> Problem to solve
The lines to extract run from the first line of the entries through the line that contains "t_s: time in"; reproduce exactly those lines and no others.

─── Given records ───

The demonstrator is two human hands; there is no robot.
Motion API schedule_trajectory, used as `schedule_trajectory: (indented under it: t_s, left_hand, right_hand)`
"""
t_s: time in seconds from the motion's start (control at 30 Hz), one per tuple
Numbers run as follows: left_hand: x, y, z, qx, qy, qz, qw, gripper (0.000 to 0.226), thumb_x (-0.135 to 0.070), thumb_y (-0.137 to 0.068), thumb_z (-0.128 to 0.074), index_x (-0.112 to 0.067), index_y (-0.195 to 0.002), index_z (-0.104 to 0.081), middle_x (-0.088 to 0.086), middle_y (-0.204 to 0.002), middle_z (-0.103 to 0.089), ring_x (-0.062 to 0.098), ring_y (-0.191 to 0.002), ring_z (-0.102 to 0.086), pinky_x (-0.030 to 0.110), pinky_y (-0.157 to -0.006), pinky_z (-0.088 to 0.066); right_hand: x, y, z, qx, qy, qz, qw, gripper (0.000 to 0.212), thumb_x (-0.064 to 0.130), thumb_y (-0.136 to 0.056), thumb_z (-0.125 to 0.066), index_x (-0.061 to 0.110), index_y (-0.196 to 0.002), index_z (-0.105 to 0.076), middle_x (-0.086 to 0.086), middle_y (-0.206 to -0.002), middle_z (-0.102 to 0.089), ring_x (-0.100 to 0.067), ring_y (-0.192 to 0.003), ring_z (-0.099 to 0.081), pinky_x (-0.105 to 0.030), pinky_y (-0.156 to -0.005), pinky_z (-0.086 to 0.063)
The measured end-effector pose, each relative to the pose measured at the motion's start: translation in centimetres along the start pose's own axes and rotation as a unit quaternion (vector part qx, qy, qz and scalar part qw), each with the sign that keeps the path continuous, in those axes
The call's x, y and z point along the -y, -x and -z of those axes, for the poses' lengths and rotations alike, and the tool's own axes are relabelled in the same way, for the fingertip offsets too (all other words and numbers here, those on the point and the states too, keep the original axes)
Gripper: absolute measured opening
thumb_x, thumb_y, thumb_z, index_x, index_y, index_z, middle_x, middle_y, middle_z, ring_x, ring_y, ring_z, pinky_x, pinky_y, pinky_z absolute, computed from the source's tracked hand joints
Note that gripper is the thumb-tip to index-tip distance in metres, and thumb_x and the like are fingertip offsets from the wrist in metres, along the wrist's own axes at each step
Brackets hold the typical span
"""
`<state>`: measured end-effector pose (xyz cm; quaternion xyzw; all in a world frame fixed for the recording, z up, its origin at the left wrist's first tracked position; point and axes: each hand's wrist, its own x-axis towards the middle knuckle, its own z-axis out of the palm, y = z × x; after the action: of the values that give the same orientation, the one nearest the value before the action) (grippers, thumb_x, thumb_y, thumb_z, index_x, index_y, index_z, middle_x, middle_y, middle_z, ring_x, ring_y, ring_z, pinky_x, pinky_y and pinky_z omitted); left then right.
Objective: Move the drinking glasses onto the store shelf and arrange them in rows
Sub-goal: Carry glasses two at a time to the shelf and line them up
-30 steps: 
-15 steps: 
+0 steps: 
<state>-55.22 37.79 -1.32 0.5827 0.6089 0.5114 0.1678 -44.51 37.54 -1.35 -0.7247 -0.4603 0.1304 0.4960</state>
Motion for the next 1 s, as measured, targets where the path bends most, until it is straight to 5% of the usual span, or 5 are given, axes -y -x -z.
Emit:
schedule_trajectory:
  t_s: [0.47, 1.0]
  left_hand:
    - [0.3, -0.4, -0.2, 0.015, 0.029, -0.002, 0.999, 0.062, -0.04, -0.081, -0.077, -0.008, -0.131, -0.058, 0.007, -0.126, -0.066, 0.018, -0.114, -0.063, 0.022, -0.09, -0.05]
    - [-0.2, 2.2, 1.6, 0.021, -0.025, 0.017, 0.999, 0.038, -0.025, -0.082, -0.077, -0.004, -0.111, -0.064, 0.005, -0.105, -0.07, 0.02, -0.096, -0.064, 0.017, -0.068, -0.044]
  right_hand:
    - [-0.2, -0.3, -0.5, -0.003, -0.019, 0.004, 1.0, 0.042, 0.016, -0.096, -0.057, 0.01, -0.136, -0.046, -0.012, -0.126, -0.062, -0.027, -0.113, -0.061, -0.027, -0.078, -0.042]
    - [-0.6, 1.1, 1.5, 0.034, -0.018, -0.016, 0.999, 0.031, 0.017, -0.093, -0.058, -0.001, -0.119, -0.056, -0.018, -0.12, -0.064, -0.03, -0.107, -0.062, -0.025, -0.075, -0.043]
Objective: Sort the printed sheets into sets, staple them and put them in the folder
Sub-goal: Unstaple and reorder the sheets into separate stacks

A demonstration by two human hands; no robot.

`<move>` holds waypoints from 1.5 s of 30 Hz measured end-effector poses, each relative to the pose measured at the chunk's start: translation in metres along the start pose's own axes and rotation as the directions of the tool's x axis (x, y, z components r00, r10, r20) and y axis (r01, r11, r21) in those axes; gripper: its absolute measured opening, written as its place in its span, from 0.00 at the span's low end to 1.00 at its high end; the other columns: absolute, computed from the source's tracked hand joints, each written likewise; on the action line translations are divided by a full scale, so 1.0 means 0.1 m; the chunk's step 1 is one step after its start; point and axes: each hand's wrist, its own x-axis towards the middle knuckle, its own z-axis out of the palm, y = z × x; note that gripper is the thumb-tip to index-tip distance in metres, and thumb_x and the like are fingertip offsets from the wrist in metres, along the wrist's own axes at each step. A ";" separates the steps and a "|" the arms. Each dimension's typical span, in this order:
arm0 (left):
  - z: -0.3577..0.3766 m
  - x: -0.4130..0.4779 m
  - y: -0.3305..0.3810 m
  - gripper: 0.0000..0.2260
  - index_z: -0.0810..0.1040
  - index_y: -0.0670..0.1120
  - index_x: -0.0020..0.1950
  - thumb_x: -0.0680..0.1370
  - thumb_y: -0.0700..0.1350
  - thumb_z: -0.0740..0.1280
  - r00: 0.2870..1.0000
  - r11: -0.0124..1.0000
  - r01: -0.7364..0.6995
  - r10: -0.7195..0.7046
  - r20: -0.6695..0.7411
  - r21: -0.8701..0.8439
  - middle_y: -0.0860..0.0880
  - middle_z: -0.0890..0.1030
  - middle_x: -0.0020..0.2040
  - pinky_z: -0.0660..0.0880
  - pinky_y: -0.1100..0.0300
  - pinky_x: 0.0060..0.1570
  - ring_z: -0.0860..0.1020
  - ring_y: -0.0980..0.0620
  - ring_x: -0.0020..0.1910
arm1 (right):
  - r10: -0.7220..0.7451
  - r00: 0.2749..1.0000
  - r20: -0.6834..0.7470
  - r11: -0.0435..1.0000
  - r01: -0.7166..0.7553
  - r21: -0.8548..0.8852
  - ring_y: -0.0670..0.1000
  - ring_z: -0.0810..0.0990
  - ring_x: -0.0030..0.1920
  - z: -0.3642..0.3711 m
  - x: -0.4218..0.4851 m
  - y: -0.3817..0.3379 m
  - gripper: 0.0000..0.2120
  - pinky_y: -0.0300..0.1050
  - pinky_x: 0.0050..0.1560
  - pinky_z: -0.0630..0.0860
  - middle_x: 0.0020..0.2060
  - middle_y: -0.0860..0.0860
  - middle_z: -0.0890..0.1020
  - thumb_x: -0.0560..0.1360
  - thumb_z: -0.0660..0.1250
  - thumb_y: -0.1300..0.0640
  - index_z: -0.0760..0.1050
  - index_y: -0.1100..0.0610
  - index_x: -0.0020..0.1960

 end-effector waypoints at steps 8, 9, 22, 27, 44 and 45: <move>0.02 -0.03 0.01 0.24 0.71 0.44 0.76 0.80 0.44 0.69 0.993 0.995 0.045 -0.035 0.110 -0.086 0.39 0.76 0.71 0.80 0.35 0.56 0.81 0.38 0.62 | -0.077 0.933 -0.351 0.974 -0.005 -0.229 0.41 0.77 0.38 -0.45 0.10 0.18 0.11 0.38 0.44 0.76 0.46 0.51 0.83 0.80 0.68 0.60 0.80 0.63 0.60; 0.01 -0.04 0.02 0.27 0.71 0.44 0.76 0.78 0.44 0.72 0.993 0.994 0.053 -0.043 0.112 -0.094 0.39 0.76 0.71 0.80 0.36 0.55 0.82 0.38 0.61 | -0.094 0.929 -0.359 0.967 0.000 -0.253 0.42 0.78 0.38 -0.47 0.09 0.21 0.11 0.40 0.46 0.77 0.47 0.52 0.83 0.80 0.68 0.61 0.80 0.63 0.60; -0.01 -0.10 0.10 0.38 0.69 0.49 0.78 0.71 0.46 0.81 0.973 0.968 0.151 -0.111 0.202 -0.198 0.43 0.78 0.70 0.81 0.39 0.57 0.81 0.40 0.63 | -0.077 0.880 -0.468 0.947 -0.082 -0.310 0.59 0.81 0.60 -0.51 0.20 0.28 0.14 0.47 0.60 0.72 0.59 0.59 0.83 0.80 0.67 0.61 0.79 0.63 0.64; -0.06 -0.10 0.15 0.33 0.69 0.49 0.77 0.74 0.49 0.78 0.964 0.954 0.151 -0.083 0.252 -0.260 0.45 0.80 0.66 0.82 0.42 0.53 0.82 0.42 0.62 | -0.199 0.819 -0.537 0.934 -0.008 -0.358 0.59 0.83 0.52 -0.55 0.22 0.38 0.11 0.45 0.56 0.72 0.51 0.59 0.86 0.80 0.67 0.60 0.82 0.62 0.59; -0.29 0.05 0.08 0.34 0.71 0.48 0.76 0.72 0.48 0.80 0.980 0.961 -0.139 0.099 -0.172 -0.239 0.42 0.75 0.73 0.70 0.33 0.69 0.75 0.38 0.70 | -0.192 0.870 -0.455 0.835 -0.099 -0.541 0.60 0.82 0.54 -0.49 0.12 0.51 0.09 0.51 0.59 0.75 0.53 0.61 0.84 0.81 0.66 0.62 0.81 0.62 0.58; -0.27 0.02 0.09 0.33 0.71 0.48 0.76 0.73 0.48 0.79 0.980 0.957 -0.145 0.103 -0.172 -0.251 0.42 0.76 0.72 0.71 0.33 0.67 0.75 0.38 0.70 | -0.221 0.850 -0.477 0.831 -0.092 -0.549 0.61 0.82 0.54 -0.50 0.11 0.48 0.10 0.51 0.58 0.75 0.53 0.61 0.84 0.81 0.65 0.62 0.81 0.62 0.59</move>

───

> Written reply
The demonstrator is two human hands; there is no robot.
Motion API schedule_trajectory, used as `schedule_trajectory: (indented under it: t_s, left_hand, right_hand)`
"""
t_s: time in seconds from the motion's start (control at 30 Hz), one per tuple

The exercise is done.